Taking the first line of the listing as the start and the line containing "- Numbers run" as the end, reproduce everything in between exactly, both ends included.
- - - -
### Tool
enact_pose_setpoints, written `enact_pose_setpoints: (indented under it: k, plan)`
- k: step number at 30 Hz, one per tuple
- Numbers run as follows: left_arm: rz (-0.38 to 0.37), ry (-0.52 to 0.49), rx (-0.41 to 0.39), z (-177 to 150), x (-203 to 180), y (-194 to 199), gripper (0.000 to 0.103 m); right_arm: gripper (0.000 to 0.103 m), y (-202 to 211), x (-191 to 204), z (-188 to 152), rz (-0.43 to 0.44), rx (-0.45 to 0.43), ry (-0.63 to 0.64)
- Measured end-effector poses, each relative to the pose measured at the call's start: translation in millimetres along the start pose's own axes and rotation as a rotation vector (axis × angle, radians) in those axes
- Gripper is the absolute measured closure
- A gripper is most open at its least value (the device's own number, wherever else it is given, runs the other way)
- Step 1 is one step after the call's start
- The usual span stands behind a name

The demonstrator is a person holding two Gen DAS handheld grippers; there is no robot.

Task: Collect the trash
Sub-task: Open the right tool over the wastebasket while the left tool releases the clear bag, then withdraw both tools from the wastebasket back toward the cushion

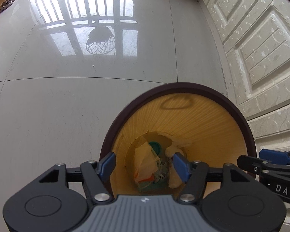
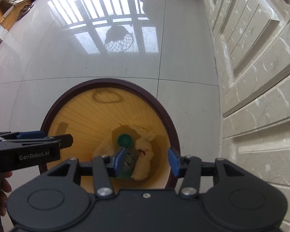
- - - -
◆ Reply
### Tool
enact_pose_setpoints, written `enact_pose_setpoints: (indented under it: k, plan)`
- k: step number at 30 Hz, one per tuple
- Numbers run as follows: left_arm: rz (-0.38 to 0.37), ry (-0.52 to 0.49), rx (-0.41 to 0.39), z (-177 to 150), x (-203 to 180), y (-194 to 199), gripper (0.000 to 0.103 m); right_arm: gripper (0.000 to 0.103 m), y (-202 to 211), x (-191 to 204), z (-188 to 152), rz (-0.43 to 0.44), rx (-0.45 to 0.43), ry (-0.63 to 0.64)

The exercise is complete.